AIM OF THE EXERCISE: Where does the word "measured" show up in the data? Please find each such line and copy it.

MATERIAL PROVIDED:
<<<<
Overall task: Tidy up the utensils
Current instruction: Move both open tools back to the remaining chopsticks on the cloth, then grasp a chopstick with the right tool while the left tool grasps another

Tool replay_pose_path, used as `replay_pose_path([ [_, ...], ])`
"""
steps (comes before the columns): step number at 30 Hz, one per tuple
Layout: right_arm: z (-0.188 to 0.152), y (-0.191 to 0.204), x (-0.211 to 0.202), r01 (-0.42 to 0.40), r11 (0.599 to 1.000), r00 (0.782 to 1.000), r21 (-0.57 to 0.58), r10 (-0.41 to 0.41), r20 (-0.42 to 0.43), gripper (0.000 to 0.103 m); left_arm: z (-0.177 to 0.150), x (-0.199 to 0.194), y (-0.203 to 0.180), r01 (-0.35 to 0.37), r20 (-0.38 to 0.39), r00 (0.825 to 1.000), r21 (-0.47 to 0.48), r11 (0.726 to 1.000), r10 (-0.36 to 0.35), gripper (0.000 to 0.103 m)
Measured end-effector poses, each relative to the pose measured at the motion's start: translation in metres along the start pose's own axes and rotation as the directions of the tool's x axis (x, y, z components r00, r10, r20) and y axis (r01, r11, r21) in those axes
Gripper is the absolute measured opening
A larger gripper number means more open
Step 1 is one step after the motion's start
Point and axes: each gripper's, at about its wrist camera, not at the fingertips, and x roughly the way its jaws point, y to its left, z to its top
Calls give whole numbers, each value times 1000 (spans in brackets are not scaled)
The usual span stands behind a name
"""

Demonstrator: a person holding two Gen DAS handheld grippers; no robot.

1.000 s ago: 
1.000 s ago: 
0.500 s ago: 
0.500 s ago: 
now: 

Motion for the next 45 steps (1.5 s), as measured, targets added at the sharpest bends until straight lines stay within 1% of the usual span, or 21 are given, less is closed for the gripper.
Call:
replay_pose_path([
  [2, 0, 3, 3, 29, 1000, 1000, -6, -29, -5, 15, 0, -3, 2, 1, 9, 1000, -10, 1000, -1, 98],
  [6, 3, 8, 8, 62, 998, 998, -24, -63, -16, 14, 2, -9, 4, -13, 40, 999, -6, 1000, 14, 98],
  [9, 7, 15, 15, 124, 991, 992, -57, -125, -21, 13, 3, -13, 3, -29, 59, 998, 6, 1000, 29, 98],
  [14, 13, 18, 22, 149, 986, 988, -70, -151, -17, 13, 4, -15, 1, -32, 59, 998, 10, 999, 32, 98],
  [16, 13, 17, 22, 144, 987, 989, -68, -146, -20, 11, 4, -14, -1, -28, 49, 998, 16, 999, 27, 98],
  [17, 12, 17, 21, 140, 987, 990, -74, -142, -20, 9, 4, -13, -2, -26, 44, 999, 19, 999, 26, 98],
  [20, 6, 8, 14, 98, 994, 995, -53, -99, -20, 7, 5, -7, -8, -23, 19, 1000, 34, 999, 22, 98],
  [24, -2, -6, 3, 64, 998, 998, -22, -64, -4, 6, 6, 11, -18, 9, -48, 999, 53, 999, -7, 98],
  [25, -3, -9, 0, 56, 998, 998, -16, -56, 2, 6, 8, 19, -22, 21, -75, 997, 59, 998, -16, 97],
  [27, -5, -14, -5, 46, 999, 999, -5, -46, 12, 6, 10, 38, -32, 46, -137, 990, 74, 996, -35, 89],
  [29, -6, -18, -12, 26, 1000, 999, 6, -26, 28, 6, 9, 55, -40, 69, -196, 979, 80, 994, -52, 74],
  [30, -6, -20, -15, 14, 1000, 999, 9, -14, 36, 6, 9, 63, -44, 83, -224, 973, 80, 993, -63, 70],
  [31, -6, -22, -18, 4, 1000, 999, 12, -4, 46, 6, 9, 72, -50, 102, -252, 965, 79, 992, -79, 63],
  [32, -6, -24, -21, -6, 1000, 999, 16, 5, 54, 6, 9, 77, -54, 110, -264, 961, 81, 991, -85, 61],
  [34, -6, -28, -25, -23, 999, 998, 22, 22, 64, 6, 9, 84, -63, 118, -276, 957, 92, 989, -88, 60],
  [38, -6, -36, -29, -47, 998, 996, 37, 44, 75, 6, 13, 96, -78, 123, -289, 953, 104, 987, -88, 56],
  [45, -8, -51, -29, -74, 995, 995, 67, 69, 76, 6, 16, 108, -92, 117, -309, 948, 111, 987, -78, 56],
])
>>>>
EXERCISE OUTPUT:
Measured end-effector poses, each relative to the pose measured at the motion's start: translation in metres along the start pose's own axes and rotation as the directions of the tool's x axis (x, y, z components r00, r10, r20) and y axis (r01, r11, r21) in those axes
Gripper is the absolute measured opening
Motion for the next 45 steps (1.5 s), as measured, targets added at the sharpest bends until straight lines stay within 1% of the usual span, or 21 are given, less is closed for the gripper.

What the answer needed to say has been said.